[PROVIDED MATERIAL]:
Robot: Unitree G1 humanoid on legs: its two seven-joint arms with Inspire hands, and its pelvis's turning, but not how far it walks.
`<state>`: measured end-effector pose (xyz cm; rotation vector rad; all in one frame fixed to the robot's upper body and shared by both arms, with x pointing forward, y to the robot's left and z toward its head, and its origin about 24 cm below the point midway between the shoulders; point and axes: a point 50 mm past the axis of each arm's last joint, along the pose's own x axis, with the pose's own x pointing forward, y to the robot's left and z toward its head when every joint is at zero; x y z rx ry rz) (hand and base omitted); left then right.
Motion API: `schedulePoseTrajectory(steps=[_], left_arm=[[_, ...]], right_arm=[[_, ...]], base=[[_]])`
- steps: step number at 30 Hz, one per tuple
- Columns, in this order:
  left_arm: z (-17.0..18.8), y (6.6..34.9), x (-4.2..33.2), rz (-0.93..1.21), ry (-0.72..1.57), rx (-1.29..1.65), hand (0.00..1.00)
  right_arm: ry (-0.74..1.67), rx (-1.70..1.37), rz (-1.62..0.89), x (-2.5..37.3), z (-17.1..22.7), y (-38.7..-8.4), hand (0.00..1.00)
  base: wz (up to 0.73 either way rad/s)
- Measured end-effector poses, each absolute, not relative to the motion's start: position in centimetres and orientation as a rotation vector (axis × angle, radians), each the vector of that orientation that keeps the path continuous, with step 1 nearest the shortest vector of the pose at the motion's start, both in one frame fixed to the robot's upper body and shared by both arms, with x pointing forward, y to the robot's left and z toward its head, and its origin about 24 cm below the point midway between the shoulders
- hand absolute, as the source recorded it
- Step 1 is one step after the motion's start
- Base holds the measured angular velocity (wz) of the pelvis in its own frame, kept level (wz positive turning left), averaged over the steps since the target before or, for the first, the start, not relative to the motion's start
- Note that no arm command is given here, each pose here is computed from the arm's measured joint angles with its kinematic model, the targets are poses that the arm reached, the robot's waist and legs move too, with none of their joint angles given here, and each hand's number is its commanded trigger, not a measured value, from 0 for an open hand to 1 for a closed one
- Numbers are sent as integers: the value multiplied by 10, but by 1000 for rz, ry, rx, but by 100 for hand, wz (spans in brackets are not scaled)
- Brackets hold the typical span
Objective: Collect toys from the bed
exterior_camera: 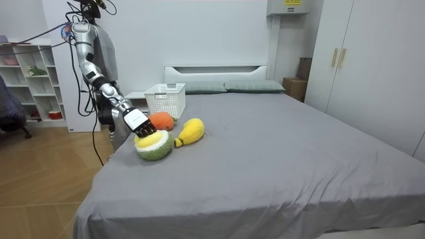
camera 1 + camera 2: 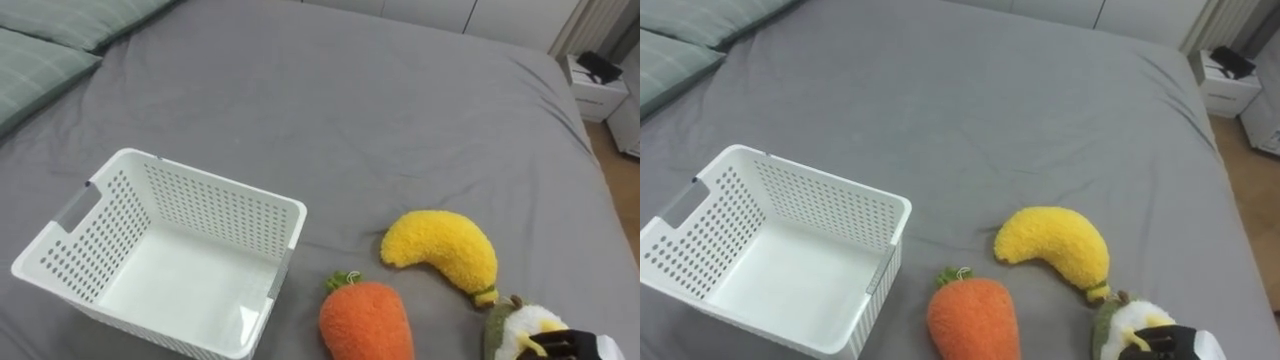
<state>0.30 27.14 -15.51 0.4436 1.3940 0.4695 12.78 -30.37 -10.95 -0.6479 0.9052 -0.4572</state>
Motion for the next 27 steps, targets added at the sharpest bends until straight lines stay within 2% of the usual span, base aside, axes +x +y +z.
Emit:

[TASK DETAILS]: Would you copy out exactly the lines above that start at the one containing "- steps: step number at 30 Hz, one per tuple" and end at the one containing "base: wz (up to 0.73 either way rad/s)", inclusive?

[ANSWER SECTION]:
- steps: step number at 30 Hz, one per tuple
- Columns, in this order:
  left_arm: z (-17.0..18.8), y (6.6..34.9), x (-4.2..33.2), rz (-0.93..1.21), ry (-0.72..1.57), rx (-1.29..1.65), hand (0.00..1.00)
  right_arm: ry (-0.74..1.67), rx (-1.70..1.37), rz (-1.62..0.89), x (-2.5..37.3), z (-17.1..22.7), y (-38.7..-8.4), hand (0.00..1.00)
  base: wz (up to 0.73 either way rad/s)

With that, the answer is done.